Poet and biographer Honor Moore, who has published two collections of poetry and a biography of her grandmother, the painter Margarett Sargent, will give a reading from selections of her work. Her poems have appeared in several different literary magazines, and her essays have been printed in The New Yorker and The New York Times. Her work is characterized by the visual precision with which she explores emotional topics. This event is sponsored by the Creative Writing Center as part of its annual series of readings. (Wed., 8 p.m., Porter Lounge, Converse Hall.)
The Amherst College Orchestra, conducted by music director Mark Lane Swanson, will be putting on a program called "Music of Vienna." It will feature pieces by Johann Strauss, Jr. and Wolfgang Amadeus Mozart, but the highlight of the night is expected to be Gustav Mahler's "First Symphony." Mahler's work lasts 60 minutes and will be performed by more than 80 musicians. It exemplifies the "maximalist" expressiveness of late 19th-century Romantic music. (Fri., 8:30 p.m., Buckley Recital Hall.)
If rocking out indie-style in Northampton is your idea of a good time, this show is for you. Badly Drawn Boy, the artist best known for his soundtrack from last year's Hugh Grant film "About a Boy," is bringing his indie-pop melodies to the Valley. Singer-songwriter Leona Naess, whose beautifully melancholic songs blend the rock, pop and folk genres, will open. (Sat., 7 p.m. and 10 p.m., Iron Horse Music Hall, Northampton. Tickets $20 at 584-0610.)
The Amherst Center for Stage & Screen Film Club will present a screening of "Nosferatu: Phantom der Nacht," Werner Herzog's 1979 remake of F.W. Murnau's silent 1922 classic "Nosferatu, eine Symphonie des Grauens." Herzog's film stars Klaus Kinski, a German-born actor with whom Herzog had a long and famous working relationship. Kinski delivers an intense and moving performance and the movie is considered to be a classic of horror film in its own right (Sat., 7:30 p.m., Jones Library, Amherst.)
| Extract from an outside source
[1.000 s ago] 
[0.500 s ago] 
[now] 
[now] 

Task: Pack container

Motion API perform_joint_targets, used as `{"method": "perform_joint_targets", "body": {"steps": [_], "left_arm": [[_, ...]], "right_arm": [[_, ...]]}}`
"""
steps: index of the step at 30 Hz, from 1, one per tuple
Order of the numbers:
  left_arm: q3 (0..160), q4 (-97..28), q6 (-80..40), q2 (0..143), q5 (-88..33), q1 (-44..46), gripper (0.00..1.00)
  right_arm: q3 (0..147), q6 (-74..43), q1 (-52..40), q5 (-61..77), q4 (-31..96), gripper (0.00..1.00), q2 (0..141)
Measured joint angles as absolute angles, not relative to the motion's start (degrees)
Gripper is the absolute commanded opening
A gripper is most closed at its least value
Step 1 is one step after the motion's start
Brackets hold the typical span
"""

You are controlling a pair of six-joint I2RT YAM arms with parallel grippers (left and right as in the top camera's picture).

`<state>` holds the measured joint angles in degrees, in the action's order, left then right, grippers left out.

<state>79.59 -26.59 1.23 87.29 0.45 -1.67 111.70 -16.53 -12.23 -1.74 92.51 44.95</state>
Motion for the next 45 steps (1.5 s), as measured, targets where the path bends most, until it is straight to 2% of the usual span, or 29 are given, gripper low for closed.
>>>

In "The Runaway Jury," Dustin Hoffman plays a lawyer of some sort, and the whole thing's probably nothing spectacular. If you want spectacular, rent "All the President's Men," the late Alan J. Pakula's deadly gripping retelling of the Watergate scandal. Hoffman stars as Carl Bernstein to Robert Redford's Bob Woodward, the two journalists who, with some unorthodox help, exposed Tricky Dick. The film is intensely absorbing and relentlessly suspenseful; I'll be damned if it doesn't it succeed in making politics fascinating to even the most apathetic of citizens.